I thank the Minister for his intervention, but with Help to Buy and starter homes, many developers are seeing people queuing round the block for the opportunity to buy the few houses and flats that are available. That shows that people want to buy, but it also shows that more people want to buy than developers have properties to sell. In my experience, such a position simply inflates prices. What is more worrying, however, is the fact that developers can deliver starter homes to help the few, rather than affordable homes that would help the many. I do not think that Labour Front Benchers would have such a problem with starter homes if they were in addition to, but they are not in addition to; they are instead of.

Where are people supposed to live if they cannot afford a starter home? They will find themselves in the private rented sector, with insecure, short-term tenancies, unable to save for deposits on homes of their own because their rents are so high. In 2010, the average deposit was £43,000; it is now close to £60,000. If that trend continues, by 2020 the average deposit will be about £76,000.

At the core of the housing crisis is a fact that has already been touched on. Not enough homes are being built, but although in a year’s time we may be judged by the number of homes that we have built, in 10 years’ time we will be judged on the basis of the quality of what we have built. Although we need to build more homes, it is a question of not just number but quality, and the growing skills shortage in the construction industry seriously threatens our ability to deliver the types of home that we need.

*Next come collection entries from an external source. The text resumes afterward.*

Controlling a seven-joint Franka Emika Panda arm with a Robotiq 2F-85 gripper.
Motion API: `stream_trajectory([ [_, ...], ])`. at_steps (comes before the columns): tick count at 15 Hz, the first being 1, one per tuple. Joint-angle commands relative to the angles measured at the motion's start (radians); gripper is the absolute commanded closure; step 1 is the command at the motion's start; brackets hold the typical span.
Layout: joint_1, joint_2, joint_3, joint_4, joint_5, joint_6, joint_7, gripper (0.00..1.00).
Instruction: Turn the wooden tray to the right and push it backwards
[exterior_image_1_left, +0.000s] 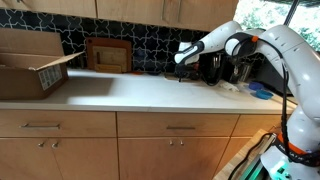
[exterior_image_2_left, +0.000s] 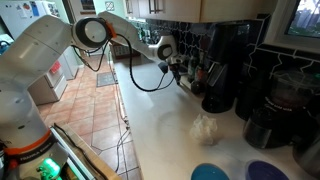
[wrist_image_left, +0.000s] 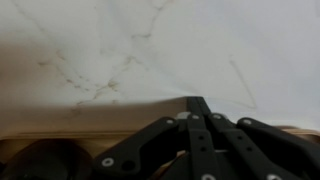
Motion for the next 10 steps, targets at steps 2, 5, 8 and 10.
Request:
stream_trajectory([
  [2,-0.002,0.003,-0.036,-0.053,-0.058,-0.034,0.053,0.99],
  [5,-0.006,-0.004,-0.048,-0.071,-0.073,-0.043,0.071,0.99],
  [8,-0.011,-0.001,-0.061,-0.080,-0.088,-0.040,0.091,0.99],
  [10,-0.013,0.000,-0.064,-0.087,-0.092,-0.008,0.103,0.99],
])
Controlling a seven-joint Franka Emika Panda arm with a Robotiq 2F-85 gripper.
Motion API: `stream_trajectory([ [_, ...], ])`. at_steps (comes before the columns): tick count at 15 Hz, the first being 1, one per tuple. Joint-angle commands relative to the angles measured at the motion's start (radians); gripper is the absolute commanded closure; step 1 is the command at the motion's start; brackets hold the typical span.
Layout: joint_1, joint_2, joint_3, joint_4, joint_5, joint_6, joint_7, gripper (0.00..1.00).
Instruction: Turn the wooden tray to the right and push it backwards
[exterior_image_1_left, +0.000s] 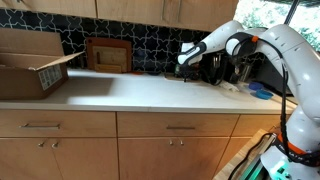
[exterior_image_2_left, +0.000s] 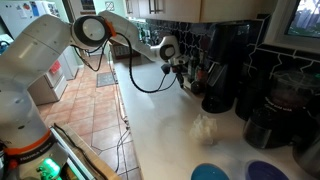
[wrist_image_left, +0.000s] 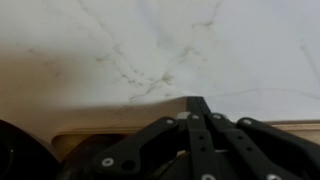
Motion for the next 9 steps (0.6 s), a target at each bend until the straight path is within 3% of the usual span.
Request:
stream_trajectory([
  [1,-0.012,0.012,-0.013,-0.061,-0.044,0.038,0.042,0.99],
  [9,-0.010,0.025,-0.024,-0.083,-0.079,0.167,0.087,0.99],
])
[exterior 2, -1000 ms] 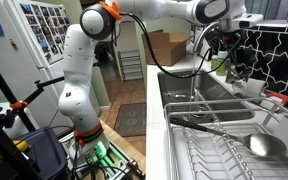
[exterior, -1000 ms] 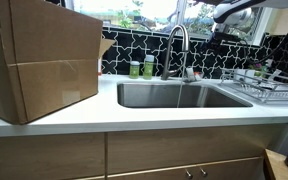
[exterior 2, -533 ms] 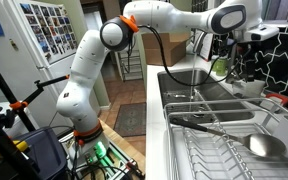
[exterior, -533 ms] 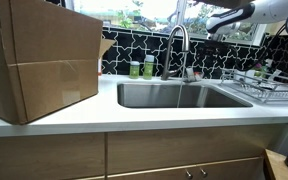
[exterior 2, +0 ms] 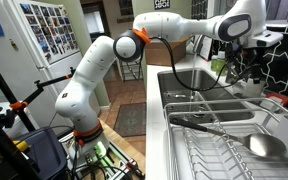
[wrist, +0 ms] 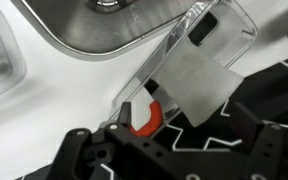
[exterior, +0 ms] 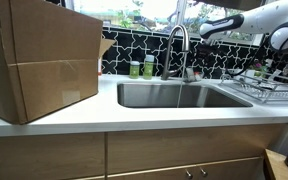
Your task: Rinse the small, white object
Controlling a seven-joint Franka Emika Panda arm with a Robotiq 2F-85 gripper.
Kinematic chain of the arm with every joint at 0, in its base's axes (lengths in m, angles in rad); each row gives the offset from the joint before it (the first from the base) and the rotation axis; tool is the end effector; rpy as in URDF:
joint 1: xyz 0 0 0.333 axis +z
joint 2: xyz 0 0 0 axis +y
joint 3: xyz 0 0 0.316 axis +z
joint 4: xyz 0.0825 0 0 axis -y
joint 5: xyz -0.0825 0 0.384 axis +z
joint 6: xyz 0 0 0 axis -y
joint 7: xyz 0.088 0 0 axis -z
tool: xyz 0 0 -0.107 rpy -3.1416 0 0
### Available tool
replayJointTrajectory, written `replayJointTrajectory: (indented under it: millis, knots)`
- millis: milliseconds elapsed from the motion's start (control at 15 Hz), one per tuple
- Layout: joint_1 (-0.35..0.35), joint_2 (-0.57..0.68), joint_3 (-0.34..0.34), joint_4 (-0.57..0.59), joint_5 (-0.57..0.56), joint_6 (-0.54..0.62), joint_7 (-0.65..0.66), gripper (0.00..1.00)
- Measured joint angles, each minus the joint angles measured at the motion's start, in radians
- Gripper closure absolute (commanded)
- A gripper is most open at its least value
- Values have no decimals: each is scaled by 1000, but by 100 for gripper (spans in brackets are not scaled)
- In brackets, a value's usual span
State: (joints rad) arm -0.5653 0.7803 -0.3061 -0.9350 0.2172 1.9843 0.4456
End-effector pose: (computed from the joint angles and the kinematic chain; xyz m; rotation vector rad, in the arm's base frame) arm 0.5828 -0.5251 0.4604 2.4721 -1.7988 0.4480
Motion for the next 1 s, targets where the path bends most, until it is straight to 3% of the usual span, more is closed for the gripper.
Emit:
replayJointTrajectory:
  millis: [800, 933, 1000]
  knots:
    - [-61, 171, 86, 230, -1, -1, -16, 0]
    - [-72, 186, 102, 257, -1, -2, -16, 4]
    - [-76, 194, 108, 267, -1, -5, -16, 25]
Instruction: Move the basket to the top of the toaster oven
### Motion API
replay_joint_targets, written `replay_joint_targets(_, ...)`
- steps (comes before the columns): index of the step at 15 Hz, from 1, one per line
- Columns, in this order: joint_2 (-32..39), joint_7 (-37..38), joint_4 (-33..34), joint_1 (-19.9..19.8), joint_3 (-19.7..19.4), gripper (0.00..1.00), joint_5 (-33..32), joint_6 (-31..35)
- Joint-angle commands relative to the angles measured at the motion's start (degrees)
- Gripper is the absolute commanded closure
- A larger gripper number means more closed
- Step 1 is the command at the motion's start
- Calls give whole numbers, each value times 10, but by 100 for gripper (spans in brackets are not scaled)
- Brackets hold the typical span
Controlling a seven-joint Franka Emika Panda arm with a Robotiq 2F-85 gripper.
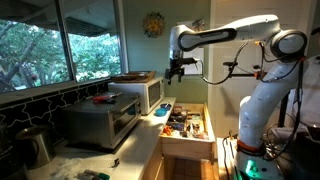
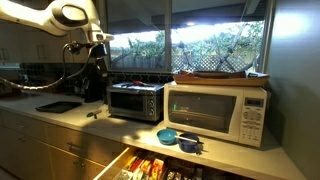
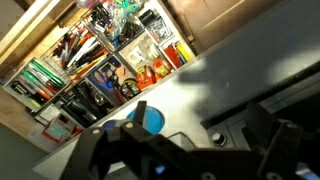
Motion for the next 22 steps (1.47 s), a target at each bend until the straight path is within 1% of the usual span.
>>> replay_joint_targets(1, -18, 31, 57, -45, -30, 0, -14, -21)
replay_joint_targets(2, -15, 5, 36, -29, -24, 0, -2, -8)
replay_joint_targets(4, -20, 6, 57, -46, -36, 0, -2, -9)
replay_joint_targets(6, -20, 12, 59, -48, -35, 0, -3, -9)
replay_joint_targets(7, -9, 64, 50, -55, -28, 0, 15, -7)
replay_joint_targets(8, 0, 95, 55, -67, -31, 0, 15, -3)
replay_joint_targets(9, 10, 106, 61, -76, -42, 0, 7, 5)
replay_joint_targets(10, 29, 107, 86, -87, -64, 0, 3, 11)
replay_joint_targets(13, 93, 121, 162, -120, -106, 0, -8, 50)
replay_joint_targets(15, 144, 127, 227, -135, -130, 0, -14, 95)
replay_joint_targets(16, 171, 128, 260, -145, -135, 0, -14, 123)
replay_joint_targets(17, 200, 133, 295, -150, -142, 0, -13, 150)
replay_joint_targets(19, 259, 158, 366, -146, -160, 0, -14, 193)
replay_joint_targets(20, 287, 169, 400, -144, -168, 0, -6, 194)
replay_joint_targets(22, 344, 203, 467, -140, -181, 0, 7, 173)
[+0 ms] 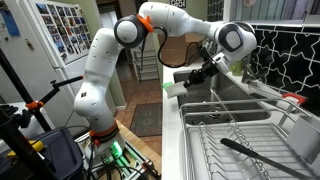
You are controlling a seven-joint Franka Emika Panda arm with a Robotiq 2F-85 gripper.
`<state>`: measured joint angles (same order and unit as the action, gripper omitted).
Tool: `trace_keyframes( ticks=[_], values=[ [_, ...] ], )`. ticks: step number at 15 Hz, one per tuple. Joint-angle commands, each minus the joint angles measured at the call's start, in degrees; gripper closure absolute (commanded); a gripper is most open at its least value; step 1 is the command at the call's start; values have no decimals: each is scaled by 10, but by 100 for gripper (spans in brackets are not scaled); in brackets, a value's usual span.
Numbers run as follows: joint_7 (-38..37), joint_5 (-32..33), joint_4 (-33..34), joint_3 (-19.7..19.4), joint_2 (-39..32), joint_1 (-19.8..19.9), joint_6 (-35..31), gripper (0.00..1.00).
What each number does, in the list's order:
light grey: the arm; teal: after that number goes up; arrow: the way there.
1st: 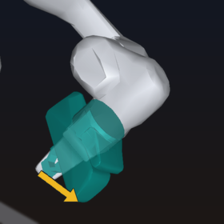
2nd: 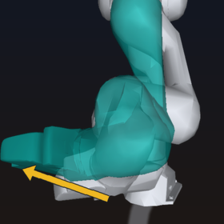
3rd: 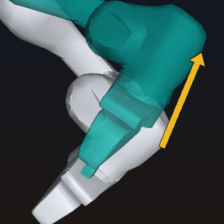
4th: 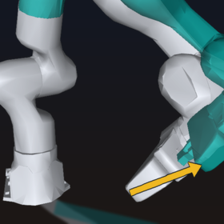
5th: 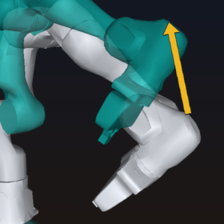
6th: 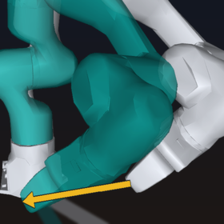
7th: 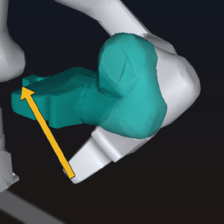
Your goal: Put the white sponge on the edge of the sink then put the green sponge in the sponge holder
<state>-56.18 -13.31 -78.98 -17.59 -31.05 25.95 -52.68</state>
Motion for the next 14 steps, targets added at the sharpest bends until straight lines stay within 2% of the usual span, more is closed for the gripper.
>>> trace_keyframes(
  ticks=[1,8,14],
  values=[
    [-14,29,-45,-18,-3,-42,-22,95],
    [-51,44,-97,-20,-3,-83,-68,95],
    [-62,56,-107,-17,-14,-93,-62,94]
  ],
)
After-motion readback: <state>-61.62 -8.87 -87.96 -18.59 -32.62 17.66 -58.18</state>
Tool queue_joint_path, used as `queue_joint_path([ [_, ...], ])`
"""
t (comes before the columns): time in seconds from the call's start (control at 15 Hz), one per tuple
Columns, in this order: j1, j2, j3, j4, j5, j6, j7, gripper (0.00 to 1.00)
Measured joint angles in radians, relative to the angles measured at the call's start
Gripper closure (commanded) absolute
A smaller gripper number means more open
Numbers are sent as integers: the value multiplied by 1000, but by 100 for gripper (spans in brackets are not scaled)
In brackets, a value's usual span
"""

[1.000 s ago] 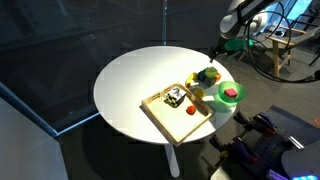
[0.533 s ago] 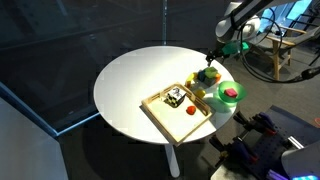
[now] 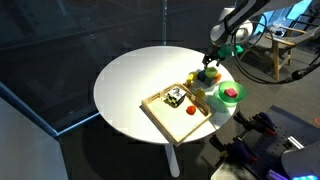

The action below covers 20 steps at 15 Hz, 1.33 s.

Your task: Put the light green block on the tray

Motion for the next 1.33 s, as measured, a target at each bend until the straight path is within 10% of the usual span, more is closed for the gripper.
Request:
queue_joint_path([
  [0.53, -7, 47, 0, 31, 0, 0, -4, 0],
  [0.6, -8, 52, 0, 34, 0, 0, -4, 25],
  [1.0, -9, 73, 0, 45, 0, -4, -4, 68],
  [1.33, -6, 74, 0, 51, 0, -11, 6, 73],
])
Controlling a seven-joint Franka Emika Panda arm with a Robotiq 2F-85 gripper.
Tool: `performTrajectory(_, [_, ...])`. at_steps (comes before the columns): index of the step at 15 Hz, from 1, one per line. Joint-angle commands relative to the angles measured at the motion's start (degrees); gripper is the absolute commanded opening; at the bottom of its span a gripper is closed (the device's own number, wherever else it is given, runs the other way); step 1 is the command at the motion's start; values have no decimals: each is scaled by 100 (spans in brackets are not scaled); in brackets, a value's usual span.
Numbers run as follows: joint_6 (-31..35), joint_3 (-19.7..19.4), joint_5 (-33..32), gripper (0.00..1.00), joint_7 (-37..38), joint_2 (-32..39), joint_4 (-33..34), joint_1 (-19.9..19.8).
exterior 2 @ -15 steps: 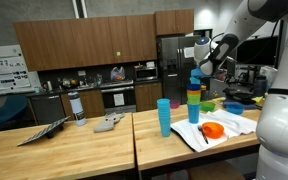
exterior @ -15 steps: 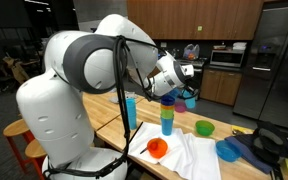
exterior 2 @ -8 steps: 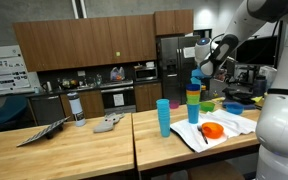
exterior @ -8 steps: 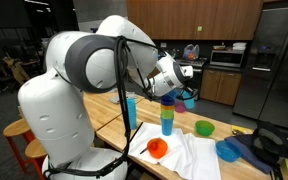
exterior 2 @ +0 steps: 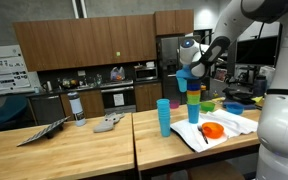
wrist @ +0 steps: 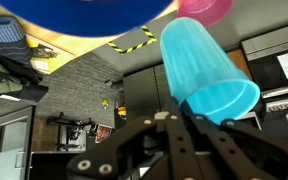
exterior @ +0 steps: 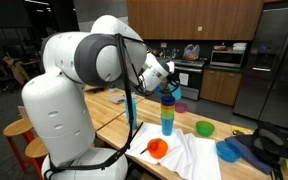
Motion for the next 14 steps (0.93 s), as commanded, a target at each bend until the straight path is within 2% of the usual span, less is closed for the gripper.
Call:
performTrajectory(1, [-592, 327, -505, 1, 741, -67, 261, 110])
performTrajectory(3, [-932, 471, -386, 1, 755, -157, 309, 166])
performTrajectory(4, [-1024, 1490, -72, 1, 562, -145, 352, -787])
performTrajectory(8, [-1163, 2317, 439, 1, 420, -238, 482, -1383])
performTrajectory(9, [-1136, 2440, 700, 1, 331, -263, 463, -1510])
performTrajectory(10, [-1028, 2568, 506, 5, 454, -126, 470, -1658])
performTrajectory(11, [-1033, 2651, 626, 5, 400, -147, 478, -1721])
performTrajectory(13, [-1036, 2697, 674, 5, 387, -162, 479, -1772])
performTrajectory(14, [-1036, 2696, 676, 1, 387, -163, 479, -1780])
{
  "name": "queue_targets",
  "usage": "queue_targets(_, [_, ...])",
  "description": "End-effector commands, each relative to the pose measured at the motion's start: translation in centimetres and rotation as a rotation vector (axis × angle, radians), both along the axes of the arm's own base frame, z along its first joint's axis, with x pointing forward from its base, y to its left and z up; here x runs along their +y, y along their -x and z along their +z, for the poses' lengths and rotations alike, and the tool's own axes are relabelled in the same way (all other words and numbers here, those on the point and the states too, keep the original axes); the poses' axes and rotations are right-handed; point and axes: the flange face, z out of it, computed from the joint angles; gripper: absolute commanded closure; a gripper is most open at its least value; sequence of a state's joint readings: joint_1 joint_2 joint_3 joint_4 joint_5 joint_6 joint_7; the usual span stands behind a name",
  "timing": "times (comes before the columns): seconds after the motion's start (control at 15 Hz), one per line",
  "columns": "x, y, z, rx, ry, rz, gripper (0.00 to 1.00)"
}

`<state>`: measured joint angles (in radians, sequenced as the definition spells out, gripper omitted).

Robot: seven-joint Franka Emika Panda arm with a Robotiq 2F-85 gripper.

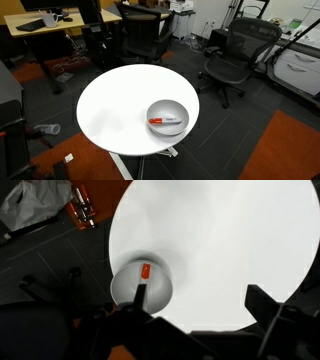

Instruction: Remove the marker from the bowl and place it on the table

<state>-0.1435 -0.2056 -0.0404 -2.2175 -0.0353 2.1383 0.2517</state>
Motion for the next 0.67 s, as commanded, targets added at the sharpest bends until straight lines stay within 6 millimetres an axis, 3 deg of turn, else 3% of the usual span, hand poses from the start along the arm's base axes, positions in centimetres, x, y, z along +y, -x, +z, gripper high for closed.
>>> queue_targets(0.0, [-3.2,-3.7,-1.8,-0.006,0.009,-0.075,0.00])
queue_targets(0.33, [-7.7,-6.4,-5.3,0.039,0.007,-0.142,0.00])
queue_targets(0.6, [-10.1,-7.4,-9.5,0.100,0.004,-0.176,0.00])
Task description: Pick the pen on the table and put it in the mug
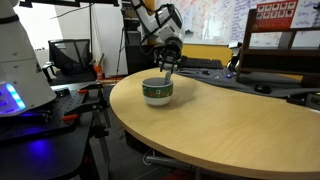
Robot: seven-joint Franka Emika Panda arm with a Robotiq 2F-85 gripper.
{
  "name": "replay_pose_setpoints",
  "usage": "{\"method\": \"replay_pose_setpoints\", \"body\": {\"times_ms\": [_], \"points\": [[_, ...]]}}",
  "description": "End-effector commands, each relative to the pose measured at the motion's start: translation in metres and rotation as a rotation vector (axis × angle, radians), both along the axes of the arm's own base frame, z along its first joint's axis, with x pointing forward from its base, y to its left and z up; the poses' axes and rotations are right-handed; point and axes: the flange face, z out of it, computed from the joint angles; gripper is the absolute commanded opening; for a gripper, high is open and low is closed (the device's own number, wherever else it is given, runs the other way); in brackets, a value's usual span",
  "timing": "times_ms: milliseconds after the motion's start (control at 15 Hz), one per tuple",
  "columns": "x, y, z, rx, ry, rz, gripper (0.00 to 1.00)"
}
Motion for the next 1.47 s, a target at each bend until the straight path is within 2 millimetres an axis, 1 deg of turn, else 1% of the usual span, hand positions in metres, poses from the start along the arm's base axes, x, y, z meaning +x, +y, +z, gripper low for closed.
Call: {"method": "replay_pose_setpoints", "body": {"times_ms": [0,133,200,267,400,600,733,800,933,1067,1400], "points": [[-0.002,0.003,0.008,0.002,0.02,-0.065,0.72],[-0.008,0.005,0.017,0.055,0.051,-0.096,0.85],[-0.011,0.005,0.026,0.12,0.062,-0.092,0.93],[-0.012,0.006,0.034,0.199,0.065,-0.087,0.99],[-0.016,0.009,0.061,0.286,0.08,-0.051,1.0],[-0.021,0.01,0.105,0.403,0.059,0.017,1.0],[-0.025,0.011,0.128,0.481,0.038,0.063,1.0],[-0.028,0.013,0.136,0.517,0.028,0.093,1.0],[-0.035,0.018,0.147,0.595,0.007,0.147,1.0],[-0.042,0.023,0.153,0.674,-0.011,0.204,1.0],[-0.057,0.029,0.159,0.866,-0.047,0.358,1.0]]}}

The Construction Industry Training Board recently revealed that in 2013-14 just over 8,000 apprentices had completed their training, 10,000 fewer than in 2008-09. Many construction apprentices are working towards an NVQ level 2 qualification, which means that they will not have the complete skills set that would enable them to become fully trained construction workers. The Government need to tackle that growing skills shortage, because it is a key issue, and I look forward to hearing what the Minister has to say about it. We need the land, the developers and the people who want to buy, but we also need the people who can build.

In 2010, one of the first decisions made by the Chancellor in the coalition Government was to cut investment in affordable homes. Partly as a result of that short-term cut, the housing benefit bill has risen in the last five years as families have been forced into the expensive private rented sector. The provision of affordable homes would save money for the taxpayer by lowering expenditure on housing benefit.

The housing benefit cuts will have a devastating impact on supported housing, which we debated in the House two weeks ago. The Secretary of State is pressing ahead with the cuts although the evidence review on supported housing that he commissioned, which was supposed to be completed in November last year, has still not been completed. The National Housing Federation predicts that 156,000 supported homes could be forced to close. Moreover, the building of a further 2,400 homes has been stopped because of the proposals. The cuts in housing benefit, which supports thousands of elderly, disabled and homeless people, will have a catastrophic impact on those who can least afford it. Homelessness is becoming a national scandal. According to Shelter, rough sleeping has increased by 55% since 2010. In fact, those statistics understate the true picture, because many thousands of people are hidden from view because they are sofa-surfing or staying temporarily with friends or family, with nowhere to call home. In London, that must be a priority for the next Mayor.